00:01RTL, Le Monde en Marche
00:03Le Monde en Marche avec vous, William Galibert. Bonjour William.
00:05Bonjour.
00:06Donald Trump dit que l'opération en Iran pourrait durer 4 à 5 semaines, on l'a entendu.
00:10Mais ce matin, des questions se posent sur le niveau réel des stocks de missiles américains.
00:15Oui, et on lit le toujours très bien informé Wall Street Journal ce matin.
00:19Et on comprend que la diplomatie façon Donald Trump, ça coûte quand même très très cher en munitions.
00:25et que les américains brûlent en quelques heures, ce que leurs usines mettent des semaines à sortir des lignes de
00:31production.
00:32La profondeur de magasin, c'est comme ça qu'on dit, c'est l'expression utilisée par le Pentagone pour
00:37parler des stocks de missiles.
00:38Cette profondeur de magasin, on ne la connaît pas précisément, secret défense, mais on voit bien qu'elle s'évapore
00:44à toute vitesse.
00:45D'abord, il y a le missile SM-3, c'est l'un des joyaux de la couronne.
00:50Plus de 20 millions d'euros l'unité, c'est l'engin privilégié pour intercepter les missiles balistiques iraniens
00:57avant qu'ils ne retombent sur Israël ou sur les bases de la région.
01:02Ces SM-3 sont conçus à Tucson, en Arizona, et assemblés à Redstone, Alabama.
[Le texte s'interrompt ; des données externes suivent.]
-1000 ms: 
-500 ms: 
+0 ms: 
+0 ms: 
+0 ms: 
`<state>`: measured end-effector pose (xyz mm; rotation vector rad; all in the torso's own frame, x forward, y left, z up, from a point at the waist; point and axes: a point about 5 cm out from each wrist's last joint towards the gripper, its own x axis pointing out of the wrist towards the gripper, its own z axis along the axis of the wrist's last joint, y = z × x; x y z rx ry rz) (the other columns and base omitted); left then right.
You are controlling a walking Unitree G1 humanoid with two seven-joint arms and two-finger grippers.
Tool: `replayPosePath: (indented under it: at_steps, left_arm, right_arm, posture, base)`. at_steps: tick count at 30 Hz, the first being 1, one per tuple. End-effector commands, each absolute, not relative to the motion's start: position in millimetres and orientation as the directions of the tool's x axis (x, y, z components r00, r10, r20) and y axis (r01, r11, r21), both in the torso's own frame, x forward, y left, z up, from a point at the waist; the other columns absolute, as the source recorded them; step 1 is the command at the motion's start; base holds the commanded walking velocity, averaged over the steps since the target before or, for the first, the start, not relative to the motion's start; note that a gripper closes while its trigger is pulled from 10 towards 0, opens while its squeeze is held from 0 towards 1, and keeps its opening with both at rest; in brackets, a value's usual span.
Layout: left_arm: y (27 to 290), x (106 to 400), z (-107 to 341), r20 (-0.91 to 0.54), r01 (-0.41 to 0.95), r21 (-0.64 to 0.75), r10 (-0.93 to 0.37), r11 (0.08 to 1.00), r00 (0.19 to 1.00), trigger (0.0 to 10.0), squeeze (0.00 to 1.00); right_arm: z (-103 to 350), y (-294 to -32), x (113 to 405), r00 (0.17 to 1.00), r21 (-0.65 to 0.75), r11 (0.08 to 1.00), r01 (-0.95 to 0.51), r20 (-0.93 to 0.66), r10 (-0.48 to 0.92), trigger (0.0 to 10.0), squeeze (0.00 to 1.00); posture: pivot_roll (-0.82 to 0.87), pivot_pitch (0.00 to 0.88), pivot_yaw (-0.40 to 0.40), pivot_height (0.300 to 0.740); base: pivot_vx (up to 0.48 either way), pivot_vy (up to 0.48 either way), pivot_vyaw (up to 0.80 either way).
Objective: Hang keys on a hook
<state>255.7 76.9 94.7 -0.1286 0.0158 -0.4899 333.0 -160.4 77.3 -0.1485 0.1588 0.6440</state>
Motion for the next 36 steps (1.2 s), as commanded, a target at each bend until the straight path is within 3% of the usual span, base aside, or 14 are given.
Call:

01:08Ils peuvent même intercepter les tirs ennemis au-dessus de l'atmosphère terrestre.
01:13Mais les SM-3, vous savez combien les américains en produisent ?
01:16Deux ou trois par mois.
01:19Et depuis samedi, ils en ont déjà tiré des dizaines.
01:23Pas besoin d'être très haut gradé pour comprendre le problème.
01:26Juste en dessous, pour les menaces plus proches, les drones, les missiles de croisière,
01:31on utilise les missiles Patriot et les SM-6.
01:34Là, on parle de 3 à 4 millions d'euros pour chaque tir.
01:38Ils sortent des lignes de Camden dans l'Arkansas et d'Orlando en Floride.
01:42Là aussi, question de stocks qui ne sont pas inépuisables.
01:45Et question de dollars, en résumé, on utilise des intercepteurs de haute technologie
01:51contre des drones iraniens qui coûtent le prix d'une bagnole d'occasion.
01:54Bon, et puis il y a les missiles de croisière, les Tomahawks, lancés principalement depuis la mer, ceux-là.
01:59Oui, mais les experts expliquent, l'administration Trump en a tiré à un rythme extraordinaire
02:05lors d'opérations à travers le monde, au Moyen-Orient, contre l'Iran, contre les Houthis au Yémen
02:10et même au Nigeria à Noël dernier.
02:12Les Tomahawks détruisent les infrastructures iraniennes,
02:16mais chaque tir creuse un trou dans les réserves que le Pentagone réservait pour la zone pacifique
02:22et la menace chinoise.
02:23On déshabille Taïwan pour essayer d'écraser Téhéran.
02:26Je pourrais aussi vous parler des systèmes SAAD, d'interceptions en haute altitude,
02:30des bombardiers furtifs B2.
02:32Là encore, la facture est salée, mais on aura le temps d'y revenir un autre jour.
02:35Je vous lis le Wall Street Journal sur les alliés israéliens de la Maison-Blanche
02:40et sur ces mêmes problèmes logistiques.
02:42Israël s'inquiète également de ses stocks de munitions.
02:45Selon un responsable américain, Israël manque d'intercepteurs de type Aro-3.
02:51Israël manque aussi de missiles balistiques,
02:53une arme qu'il a utilisée pour détruire les lanceurs iraniens.
02:56Et pour attaquer des chefs du Hamas au Qatar l'an passé.
02:59Ce qui se joue, ce que je vous raconte,
03:01c'est la capacité à tenir plusieurs fronts en même temps.
03:05Si on vide les arsenaux de l'Alabama et de l'Arkansas en Iran,
03:09que restera-t-il demain pour dissuader la Chine ou pour contenir la Russie ?
03:14Alors Donald Trump parie sur cette victoire éclair contre le régime des Mollahs,
03:19mais on comprend qu'il n'a pas d'autre choix.
03:21Le niveau des stocks, c'est donc une donnée aussi à prendre en compte.
03:24Merci beaucoup William Galibert pour cet éclairage.
03:26Le Monde en marche que vous réécoutez quand vous le souhaitez.